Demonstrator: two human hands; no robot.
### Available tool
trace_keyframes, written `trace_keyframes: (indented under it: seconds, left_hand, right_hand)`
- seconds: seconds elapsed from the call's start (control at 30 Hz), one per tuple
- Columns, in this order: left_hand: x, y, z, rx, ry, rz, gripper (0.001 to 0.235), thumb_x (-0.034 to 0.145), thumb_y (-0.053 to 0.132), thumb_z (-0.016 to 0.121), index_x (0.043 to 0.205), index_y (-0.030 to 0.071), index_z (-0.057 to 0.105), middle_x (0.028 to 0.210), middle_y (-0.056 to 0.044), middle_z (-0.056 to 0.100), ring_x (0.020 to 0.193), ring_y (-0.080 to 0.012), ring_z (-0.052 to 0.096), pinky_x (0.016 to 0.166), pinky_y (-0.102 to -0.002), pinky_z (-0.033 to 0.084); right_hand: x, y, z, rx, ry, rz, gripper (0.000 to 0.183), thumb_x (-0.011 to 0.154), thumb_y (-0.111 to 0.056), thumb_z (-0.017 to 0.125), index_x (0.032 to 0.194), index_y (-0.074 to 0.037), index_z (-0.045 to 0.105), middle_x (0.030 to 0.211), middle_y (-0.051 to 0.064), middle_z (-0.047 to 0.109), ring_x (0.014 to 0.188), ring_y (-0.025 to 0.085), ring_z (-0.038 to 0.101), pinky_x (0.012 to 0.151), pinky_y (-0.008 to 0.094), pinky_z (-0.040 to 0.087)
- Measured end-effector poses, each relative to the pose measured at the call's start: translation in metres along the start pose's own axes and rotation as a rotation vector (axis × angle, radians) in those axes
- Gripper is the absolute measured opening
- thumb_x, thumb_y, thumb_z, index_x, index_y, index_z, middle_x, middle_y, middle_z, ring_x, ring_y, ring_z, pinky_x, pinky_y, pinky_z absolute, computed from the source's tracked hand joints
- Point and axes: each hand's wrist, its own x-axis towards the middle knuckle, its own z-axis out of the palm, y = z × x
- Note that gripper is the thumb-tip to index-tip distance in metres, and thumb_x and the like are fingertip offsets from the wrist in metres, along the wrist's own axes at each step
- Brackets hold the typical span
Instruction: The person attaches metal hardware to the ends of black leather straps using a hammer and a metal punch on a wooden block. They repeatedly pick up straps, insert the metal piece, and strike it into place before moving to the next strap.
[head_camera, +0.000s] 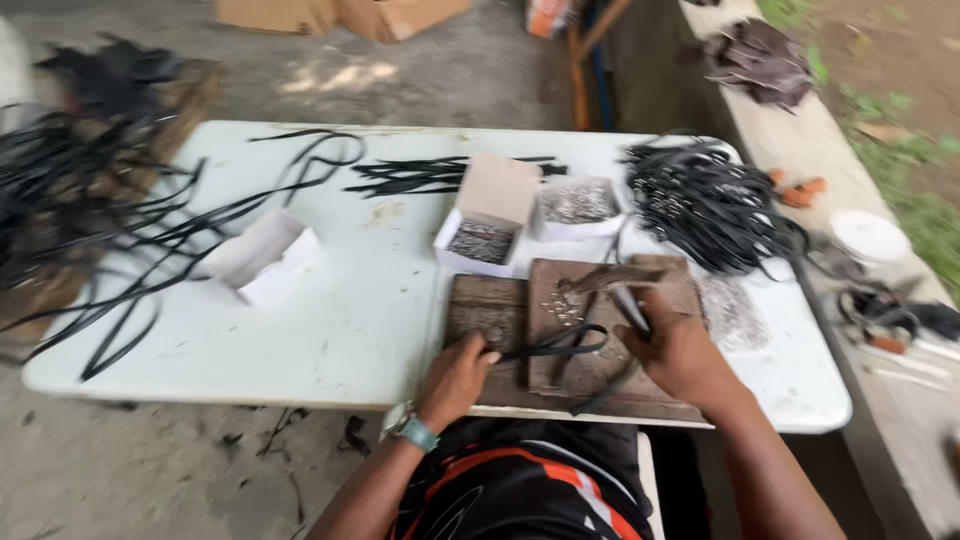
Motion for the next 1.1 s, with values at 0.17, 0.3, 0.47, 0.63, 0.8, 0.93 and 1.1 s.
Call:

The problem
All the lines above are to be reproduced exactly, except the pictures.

Answer
Demonstrator: two human hands; no robot.
### Available tool
trace_keyframes, written `trace_keyframes: (indented under it: seconds, left_hand, right_hand)`
- seconds: seconds elapsed from the call's start (control at 30 Hz), one per tuple
- Columns, in this order: left_hand: x, y, z, rx, ry, rz, gripper (0.001 to 0.235), thumb_x (-0.034 to 0.145), thumb_y (-0.053 to 0.132), thumb_z (-0.016 to 0.121), index_x (0.043 to 0.205), index_y (-0.030 to 0.071), index_z (-0.057 to 0.105), middle_x (0.028 to 0.210), middle_y (-0.056 to 0.044), middle_z (-0.056 to 0.100), ring_x (0.020 to 0.193), ring_y (-0.080 to 0.012), ring_z (-0.052 to 0.096), pinky_x (0.016 to 0.166), pinky_y (-0.102 to -0.002), pinky_z (-0.033 to 0.084); right_hand: x, y, z, rx, ry, rz, gripper (0.000 to 0.183), thumb_x (-0.011 to 0.154), thumb_y (-0.111 to 0.056), thumb_z (-0.017 to 0.125), index_x (0.032 to 0.194), index_y (-0.074 to 0.037), index_z (-0.045 to 0.105), middle_x (0.030 to 0.211), middle_y (-0.051 to 0.064), middle_z (-0.047 to 0.109), ring_x (0.014 to 0.188), ring_y (-0.025 to 0.085), ring_z (-0.038 to 0.101), pinky_x (0.012 to 0.151), pinky_y (-0.008 to 0.094), pinky_z (-0.040 to 0.087)
- Measured end-effector poses, each relative to the pose measured at the call's start: translation in metres along the start pose's own axes and rotation as a rotation vector (axis × angle, radians) in those axes
- Gripper is the absolute measured opening
- thumb_x, thumb_y, thumb_z, index_x, index_y, index_z, middle_x, middle_y, middle_z, ring_x, ring_y, ring_z, pinky_x, pinky_y, pinky_z absolute, computed from the source's tracked hand joints
- Point and axes: each hand's wrist, its own x-axis towards the middle knuckle, its own z-axis out of the palm, y = z × x
- Note that gripper is the thumb-tip to index-tip distance in metres, and thumb_x and the like are fingertip offsets from the wrist in metres, along the wrist's own axes at each step
- Brackets hold the typical span
Instruction: The person attaches metal hardware to the ends of black leather straps using a hammer and a metal punch on a wooden block. They repeatedly pick up straps, insert the metal piece, and strike it into place before moving to the next strap.
[head_camera, +0.000s] 
Motion for the next 1.1 s, with values at 0.17, 0.3, 0.47, 0.63, 0.8, 0.93 and 1.1 s.
Call:

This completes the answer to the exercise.